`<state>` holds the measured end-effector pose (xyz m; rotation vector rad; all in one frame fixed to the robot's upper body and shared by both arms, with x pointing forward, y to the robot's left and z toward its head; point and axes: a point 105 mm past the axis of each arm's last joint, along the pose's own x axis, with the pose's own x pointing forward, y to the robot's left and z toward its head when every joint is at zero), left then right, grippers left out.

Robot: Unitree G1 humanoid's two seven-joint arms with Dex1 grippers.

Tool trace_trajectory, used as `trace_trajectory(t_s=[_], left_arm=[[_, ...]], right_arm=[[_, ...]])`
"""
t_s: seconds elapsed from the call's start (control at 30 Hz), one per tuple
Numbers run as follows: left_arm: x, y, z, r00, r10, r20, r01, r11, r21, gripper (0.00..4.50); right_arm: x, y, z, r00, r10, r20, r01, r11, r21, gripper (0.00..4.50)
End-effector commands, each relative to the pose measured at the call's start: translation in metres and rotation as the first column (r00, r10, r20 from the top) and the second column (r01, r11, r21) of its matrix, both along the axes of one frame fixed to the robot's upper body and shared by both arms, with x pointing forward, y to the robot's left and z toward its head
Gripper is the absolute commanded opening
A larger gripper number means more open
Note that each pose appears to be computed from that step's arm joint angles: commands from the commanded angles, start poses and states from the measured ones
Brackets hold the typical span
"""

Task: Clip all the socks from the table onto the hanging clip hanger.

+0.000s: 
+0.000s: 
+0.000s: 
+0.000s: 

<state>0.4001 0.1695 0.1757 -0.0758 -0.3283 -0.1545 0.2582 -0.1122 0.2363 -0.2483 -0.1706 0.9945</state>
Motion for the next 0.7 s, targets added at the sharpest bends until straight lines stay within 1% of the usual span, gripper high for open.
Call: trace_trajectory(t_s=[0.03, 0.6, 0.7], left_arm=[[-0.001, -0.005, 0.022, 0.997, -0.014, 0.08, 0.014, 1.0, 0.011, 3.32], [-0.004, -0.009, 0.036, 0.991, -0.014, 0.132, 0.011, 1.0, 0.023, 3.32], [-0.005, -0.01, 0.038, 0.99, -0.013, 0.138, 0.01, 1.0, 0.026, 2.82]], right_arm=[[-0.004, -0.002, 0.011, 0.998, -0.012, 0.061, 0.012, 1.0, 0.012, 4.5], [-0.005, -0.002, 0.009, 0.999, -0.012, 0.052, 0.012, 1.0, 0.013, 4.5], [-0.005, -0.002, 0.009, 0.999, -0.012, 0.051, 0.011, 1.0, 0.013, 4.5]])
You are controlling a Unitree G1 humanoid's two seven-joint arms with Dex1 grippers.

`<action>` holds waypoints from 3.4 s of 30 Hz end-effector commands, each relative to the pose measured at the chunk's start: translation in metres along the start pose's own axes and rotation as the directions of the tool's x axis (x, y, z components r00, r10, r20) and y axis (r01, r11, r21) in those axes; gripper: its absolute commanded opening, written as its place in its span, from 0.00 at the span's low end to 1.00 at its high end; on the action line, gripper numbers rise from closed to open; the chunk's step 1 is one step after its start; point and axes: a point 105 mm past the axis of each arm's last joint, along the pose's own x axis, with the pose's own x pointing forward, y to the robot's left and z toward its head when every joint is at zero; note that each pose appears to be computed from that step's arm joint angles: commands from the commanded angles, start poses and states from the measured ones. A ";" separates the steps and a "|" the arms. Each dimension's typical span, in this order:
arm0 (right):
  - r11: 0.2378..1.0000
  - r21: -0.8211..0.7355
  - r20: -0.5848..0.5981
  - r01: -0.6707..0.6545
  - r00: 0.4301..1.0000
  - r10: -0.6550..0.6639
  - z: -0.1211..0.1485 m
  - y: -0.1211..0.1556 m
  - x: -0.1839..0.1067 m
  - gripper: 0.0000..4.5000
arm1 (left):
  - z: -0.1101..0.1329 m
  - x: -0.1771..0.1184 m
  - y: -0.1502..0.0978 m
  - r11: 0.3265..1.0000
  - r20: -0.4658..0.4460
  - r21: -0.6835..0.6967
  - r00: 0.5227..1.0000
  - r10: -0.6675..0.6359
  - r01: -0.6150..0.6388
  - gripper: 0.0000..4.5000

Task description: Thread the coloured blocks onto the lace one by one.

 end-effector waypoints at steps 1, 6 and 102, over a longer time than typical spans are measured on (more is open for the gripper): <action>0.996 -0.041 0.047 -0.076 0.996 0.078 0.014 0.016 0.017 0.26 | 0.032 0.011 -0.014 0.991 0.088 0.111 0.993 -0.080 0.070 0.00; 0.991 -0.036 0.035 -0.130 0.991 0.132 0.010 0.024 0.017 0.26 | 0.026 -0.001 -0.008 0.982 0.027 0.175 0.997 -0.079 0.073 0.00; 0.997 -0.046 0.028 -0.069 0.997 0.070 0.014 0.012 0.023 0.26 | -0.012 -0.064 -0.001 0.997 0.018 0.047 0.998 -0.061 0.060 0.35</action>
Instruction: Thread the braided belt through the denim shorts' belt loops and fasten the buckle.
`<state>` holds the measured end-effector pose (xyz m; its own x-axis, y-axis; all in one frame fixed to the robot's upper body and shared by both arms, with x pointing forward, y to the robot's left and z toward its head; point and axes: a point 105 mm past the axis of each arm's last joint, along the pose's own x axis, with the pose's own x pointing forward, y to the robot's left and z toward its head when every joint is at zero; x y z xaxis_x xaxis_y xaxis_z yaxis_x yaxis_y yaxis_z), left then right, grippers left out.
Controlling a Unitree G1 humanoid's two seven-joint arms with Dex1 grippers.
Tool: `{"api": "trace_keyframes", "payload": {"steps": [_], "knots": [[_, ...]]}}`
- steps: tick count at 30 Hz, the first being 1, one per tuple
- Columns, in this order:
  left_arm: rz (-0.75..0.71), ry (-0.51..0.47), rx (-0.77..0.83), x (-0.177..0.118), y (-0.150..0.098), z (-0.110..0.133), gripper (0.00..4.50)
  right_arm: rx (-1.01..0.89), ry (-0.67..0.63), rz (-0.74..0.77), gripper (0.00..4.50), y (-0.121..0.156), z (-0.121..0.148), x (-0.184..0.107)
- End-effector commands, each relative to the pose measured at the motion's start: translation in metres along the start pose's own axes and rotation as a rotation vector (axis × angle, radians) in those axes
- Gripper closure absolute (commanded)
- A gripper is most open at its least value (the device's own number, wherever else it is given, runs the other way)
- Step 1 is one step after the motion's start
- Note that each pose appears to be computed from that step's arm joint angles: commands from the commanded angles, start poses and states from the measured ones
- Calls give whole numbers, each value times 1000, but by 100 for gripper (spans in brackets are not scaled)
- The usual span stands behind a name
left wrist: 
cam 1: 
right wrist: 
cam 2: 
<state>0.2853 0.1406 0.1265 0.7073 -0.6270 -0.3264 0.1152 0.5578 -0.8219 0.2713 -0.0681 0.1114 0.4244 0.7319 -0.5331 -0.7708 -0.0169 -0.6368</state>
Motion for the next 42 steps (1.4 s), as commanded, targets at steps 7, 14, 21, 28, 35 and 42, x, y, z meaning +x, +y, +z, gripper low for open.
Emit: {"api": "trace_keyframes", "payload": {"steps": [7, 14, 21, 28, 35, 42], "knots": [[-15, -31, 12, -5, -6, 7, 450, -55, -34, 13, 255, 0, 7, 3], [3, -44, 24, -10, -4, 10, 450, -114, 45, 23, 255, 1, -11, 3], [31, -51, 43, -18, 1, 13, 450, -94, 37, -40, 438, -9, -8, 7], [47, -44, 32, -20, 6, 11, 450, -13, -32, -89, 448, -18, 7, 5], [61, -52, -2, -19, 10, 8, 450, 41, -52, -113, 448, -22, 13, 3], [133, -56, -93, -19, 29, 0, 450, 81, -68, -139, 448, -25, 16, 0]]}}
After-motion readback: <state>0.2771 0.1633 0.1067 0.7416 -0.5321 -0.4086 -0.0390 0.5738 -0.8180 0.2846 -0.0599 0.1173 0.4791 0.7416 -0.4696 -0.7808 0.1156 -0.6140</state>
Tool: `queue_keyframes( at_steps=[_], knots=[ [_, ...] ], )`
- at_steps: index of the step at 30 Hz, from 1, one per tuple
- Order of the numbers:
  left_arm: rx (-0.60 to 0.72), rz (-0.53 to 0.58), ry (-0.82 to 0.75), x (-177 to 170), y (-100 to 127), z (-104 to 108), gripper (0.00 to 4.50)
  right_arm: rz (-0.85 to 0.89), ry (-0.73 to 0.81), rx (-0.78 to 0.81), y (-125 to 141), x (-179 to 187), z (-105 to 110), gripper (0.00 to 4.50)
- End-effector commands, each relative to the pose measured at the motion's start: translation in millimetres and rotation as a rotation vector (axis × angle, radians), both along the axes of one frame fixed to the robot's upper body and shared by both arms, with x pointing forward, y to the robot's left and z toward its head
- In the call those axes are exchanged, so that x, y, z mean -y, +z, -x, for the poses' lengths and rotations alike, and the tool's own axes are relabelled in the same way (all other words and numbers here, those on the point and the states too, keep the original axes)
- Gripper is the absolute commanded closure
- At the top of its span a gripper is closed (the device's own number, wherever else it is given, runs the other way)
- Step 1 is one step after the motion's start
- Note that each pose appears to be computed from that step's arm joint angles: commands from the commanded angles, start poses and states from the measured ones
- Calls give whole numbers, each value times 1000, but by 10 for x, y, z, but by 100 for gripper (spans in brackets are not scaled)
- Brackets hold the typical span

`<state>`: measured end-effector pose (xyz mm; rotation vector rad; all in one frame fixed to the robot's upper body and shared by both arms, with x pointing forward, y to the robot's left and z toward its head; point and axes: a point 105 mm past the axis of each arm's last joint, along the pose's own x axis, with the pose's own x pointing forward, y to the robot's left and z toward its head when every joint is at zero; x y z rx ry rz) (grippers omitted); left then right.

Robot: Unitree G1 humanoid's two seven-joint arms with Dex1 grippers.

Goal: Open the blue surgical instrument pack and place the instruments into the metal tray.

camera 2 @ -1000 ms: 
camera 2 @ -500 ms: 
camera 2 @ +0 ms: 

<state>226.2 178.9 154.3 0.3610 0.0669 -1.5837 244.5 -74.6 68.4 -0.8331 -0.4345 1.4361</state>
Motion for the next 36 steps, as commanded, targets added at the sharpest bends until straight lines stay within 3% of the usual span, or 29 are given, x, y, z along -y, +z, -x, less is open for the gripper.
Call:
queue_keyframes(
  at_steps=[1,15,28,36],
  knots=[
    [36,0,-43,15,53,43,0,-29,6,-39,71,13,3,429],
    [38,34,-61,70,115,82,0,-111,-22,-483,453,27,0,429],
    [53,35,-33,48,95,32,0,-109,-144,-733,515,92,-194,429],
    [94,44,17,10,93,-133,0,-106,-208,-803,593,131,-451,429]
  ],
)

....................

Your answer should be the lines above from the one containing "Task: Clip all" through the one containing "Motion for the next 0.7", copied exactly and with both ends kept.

> _EXERCISE RESPONSE_
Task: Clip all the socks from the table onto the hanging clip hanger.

+0.000s: 
+0.000s: 
+0.000s: 
+0.000s: 

<state>0.4001 0.1695 0.1757 -0.0758 -0.3283 -0.1545 0.2582 -0.1122 0.2363 -0.2483 -0.1706 0.9945</state>
Motion for the next 0.7 s, targets added at the sharpest bends until straight lines stay within 1% of the usual span, gripper high for open.

This exercise calls for no further output.